Across the listing that follows, establish how many lines contain the string "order" and provide that number by itself.

┌──

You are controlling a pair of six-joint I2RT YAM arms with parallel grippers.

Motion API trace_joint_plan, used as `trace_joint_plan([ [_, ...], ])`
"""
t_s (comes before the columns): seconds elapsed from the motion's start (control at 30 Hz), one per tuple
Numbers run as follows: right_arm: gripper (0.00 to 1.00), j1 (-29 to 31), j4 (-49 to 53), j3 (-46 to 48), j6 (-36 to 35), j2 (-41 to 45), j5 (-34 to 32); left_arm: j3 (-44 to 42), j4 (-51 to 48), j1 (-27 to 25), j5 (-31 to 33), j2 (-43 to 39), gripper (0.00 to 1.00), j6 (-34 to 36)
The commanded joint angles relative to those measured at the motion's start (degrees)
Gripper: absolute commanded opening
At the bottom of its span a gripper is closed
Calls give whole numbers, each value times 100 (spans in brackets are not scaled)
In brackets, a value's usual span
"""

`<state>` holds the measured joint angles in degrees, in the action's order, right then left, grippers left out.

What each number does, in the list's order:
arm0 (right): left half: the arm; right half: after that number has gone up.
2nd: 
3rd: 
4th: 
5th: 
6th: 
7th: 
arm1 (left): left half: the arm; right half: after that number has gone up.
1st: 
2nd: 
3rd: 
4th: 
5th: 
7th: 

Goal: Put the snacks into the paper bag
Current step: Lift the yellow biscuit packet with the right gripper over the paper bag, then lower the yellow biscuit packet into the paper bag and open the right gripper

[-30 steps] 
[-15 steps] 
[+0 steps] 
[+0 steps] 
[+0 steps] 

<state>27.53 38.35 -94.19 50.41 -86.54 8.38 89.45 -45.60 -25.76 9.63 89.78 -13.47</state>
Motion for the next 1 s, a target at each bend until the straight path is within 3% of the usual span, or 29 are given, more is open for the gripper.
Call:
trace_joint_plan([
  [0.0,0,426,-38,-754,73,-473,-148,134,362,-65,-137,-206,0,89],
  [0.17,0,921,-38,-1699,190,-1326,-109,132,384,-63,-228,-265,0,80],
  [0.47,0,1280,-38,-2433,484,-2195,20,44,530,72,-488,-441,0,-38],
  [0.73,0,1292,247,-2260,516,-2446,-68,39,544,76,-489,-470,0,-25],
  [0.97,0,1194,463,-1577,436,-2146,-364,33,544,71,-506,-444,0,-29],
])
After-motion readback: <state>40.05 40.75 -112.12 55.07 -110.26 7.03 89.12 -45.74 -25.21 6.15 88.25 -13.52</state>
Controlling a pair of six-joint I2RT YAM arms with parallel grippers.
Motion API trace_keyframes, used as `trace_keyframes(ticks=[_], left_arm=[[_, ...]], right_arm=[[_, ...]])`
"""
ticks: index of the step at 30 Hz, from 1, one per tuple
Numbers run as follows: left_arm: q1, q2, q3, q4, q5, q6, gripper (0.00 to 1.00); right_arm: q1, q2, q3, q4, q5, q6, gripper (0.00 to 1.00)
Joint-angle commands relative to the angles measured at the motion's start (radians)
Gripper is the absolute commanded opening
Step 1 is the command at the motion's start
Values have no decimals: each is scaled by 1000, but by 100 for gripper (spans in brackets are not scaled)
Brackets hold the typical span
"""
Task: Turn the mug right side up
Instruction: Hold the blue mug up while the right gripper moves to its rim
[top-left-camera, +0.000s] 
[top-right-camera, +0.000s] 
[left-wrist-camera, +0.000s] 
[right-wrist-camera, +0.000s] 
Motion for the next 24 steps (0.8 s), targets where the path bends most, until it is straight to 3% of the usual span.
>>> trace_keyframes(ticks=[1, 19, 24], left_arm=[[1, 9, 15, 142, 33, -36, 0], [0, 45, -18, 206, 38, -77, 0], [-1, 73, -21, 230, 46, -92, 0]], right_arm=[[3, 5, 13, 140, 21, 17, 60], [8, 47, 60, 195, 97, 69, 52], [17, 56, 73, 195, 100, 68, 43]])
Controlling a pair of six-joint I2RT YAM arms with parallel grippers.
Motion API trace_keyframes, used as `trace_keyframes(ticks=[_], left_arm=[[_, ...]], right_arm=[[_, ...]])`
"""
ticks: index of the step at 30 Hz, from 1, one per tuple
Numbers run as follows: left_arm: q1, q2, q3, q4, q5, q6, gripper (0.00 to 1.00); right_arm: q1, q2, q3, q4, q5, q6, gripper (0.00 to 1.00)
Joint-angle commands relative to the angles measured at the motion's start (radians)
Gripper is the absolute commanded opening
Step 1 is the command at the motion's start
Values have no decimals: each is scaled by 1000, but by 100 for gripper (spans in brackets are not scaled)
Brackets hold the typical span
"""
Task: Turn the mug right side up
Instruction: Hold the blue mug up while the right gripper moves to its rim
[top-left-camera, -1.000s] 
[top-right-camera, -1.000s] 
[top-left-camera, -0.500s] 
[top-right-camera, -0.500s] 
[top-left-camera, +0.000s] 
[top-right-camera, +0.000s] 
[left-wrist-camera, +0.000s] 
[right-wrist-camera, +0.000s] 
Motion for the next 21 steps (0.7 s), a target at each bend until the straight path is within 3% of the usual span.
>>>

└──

EXPECTED ANSWER: 2